### EXERCISE REQUIREMENTS
Given these entries, repeat exactly the lines starting with the one that has "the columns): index" and going on through the one that has "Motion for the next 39", both included, but none of the pictures.

Data records
■ ■ ■

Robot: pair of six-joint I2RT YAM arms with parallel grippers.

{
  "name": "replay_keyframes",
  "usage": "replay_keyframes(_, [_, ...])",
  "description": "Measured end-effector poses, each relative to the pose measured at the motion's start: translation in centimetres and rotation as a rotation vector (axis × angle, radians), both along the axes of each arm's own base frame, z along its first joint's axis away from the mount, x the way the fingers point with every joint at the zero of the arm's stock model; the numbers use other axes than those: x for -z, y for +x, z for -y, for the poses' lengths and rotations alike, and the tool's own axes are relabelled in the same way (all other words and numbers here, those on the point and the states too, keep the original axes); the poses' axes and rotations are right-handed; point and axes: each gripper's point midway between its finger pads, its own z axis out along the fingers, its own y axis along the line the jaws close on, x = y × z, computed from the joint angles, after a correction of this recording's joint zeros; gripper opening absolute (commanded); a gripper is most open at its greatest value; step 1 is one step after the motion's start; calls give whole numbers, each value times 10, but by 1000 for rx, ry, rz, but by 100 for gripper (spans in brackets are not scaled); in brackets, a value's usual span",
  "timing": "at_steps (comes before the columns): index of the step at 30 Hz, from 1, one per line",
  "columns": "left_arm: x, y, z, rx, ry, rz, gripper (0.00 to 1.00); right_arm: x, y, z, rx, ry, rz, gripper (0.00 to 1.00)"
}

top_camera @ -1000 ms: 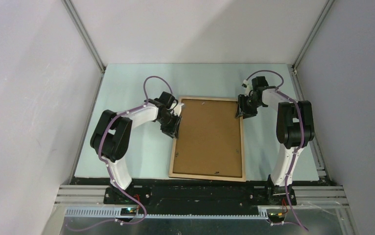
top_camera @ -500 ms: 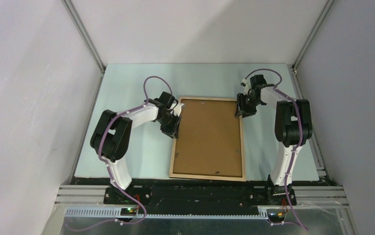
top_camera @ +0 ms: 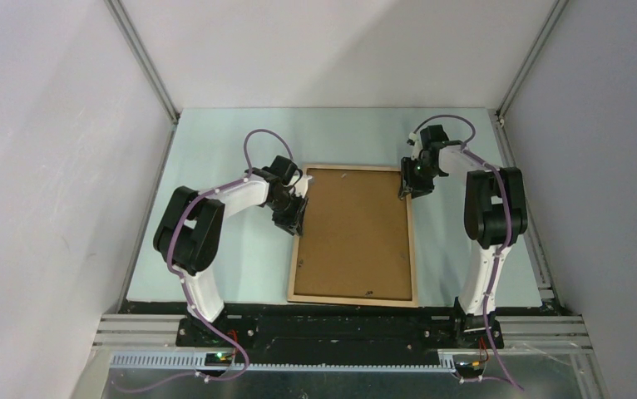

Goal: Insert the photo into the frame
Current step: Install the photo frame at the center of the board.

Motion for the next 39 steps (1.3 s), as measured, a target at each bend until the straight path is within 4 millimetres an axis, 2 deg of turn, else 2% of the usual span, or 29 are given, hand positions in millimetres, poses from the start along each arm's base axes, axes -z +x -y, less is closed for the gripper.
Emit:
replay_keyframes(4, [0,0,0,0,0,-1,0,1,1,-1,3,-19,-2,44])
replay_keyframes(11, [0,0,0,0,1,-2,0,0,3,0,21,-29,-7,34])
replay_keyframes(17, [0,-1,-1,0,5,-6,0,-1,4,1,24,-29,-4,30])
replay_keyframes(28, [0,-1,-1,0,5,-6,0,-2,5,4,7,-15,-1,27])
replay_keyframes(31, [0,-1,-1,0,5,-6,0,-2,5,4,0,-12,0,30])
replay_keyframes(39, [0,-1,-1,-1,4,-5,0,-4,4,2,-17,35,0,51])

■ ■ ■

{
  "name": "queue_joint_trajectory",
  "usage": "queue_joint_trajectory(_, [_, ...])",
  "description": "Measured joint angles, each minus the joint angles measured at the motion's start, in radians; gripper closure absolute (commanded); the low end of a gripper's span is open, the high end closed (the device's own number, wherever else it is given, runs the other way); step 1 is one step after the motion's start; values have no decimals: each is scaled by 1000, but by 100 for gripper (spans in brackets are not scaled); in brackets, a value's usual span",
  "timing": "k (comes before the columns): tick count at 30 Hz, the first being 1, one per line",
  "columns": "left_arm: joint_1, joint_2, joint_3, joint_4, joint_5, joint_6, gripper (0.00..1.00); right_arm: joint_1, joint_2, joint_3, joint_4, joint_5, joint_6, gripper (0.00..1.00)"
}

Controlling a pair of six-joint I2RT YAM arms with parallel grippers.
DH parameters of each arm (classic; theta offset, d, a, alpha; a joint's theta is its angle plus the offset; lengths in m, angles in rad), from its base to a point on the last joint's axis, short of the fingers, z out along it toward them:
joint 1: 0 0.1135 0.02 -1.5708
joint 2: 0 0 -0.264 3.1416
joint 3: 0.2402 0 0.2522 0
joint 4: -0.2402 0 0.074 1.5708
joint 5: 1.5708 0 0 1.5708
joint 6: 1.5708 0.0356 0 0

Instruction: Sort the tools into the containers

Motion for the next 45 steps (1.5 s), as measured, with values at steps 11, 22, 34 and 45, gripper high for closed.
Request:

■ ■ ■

### RESPONSE TO THIS TASK
  "timing": "at_steps (comes before the columns): index of the step at 30 Hz, from 1, one per line",
  "columns": "left_arm: x, y, z, rx, ry, rz, gripper (0.00 to 1.00); right_arm: x, y, z, rx, ry, rz, gripper (0.00 to 1.00)"
}

top_camera @ -1000 ms: 
top_camera @ -500 ms: 
top_camera @ +0 ms: 

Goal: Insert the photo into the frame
Current step: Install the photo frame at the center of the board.

Motion for the next 39 steps (1.3 s), as measured, a target at each bend until the straight path is within 4 millimetres an axis, 2 deg of turn, else 2% of the usual span, or 29 are given, hand positions in millimetres, poses from the start along each arm's base axes, axes -z +x -y, less is closed for the gripper.

The generated output is now complete.